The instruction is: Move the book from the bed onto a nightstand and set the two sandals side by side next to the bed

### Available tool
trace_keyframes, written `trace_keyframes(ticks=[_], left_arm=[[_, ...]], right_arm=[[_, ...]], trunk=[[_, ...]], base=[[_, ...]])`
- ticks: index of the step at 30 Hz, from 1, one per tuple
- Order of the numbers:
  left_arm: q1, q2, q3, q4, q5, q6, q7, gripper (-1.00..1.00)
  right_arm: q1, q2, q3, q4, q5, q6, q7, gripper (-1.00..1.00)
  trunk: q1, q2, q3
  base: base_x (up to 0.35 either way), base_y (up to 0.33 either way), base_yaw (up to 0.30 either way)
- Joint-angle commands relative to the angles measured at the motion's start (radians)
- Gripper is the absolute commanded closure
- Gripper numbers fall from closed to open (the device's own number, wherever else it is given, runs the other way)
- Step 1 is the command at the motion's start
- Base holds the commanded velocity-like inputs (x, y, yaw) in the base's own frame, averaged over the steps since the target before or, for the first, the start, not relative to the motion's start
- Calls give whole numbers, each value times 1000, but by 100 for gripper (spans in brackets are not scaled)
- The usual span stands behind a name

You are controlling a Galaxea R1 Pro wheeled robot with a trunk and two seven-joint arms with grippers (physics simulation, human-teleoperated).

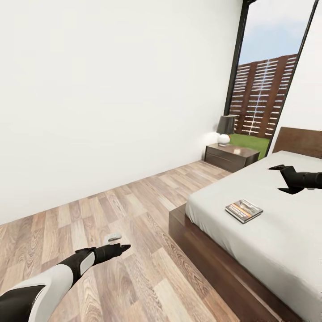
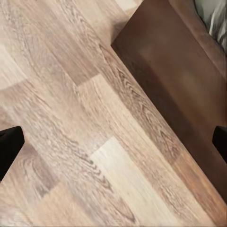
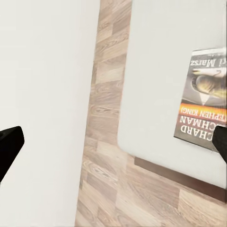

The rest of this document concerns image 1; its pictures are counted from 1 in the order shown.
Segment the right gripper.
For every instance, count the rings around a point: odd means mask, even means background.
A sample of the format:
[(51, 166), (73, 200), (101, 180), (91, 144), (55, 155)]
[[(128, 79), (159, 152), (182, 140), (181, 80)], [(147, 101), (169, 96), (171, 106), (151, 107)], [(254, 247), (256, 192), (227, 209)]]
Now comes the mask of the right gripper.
...
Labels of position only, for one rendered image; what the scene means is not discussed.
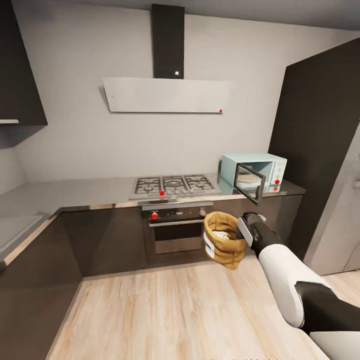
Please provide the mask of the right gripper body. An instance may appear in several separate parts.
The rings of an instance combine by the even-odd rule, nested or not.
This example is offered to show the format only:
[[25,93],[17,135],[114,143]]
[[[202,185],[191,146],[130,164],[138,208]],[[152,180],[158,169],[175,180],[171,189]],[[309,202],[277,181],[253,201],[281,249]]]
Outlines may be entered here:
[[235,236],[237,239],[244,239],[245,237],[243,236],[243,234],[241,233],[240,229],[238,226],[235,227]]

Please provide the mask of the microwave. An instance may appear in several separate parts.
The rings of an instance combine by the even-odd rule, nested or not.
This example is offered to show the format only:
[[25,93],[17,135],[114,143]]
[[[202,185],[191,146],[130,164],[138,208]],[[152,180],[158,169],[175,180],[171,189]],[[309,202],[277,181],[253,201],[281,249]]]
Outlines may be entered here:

Problem to work on>
Copy exactly the material above from the line with "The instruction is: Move" to the line with "Now comes the mask of the right gripper.", ends included, and nothing else. Leave out any picture.

Response>
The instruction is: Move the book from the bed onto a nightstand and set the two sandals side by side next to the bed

### Available tool
trace_keyframes, written `trace_keyframes(ticks=[_], left_arm=[[_, ...]], right_arm=[[_, ...]], trunk=[[_, ...]], base=[[_, ...]])`
- ticks: index of the step at 30 Hz, from 1, one per tuple
- Order of the numbers:
  left_arm: q1, q2, q3, q4, q5, q6, q7, gripper (-1.00..1.00)
  right_arm: q1, q2, q3, q4, q5, q6, q7, gripper (-1.00..1.00)
  trunk: q1, q2, q3
  base: base_x (up to 0.35 either way), base_y (up to 0.33 either way), base_yaw (up to 0.30 either way)
- Joint-angle commands relative to the angles measured at the motion's start (radians)
- Gripper is the absolute commanded closure
- Gripper numbers fall from closed to open (the device's own number, wherever else it is given, runs the other way)
- Step 1 is the command at the motion's start
- Base holds the commanded velocity-like inputs (x, y, yaw) in the base's own frame, averaged over the steps since the target before or, for the first, the start, not relative to the motion's start
- Calls give whole numbers, each value times 1000, but by 100 for gripper (spans in brackets are not scaled)
- The usual span stands behind a name

You are controlling a Galaxea R1 Pro wheeled robot with a trunk and two seven-joint arms with grippers (physics simulation, human-teleoperated).


The rest of this document concerns image 1; its pictures are counted from 1 in the order shown.
Segment the right gripper.
For every instance, count the rings around a point: odd means mask, even means background.
A sample of the format:
[(51, 166), (73, 200), (101, 180), (91, 144), (55, 155)]
[[(128, 79), (159, 152), (182, 140), (181, 80)], [(147, 101), (169, 96), (171, 106), (151, 107)], [(254, 247), (256, 192), (227, 209)]]
Now comes the mask of the right gripper.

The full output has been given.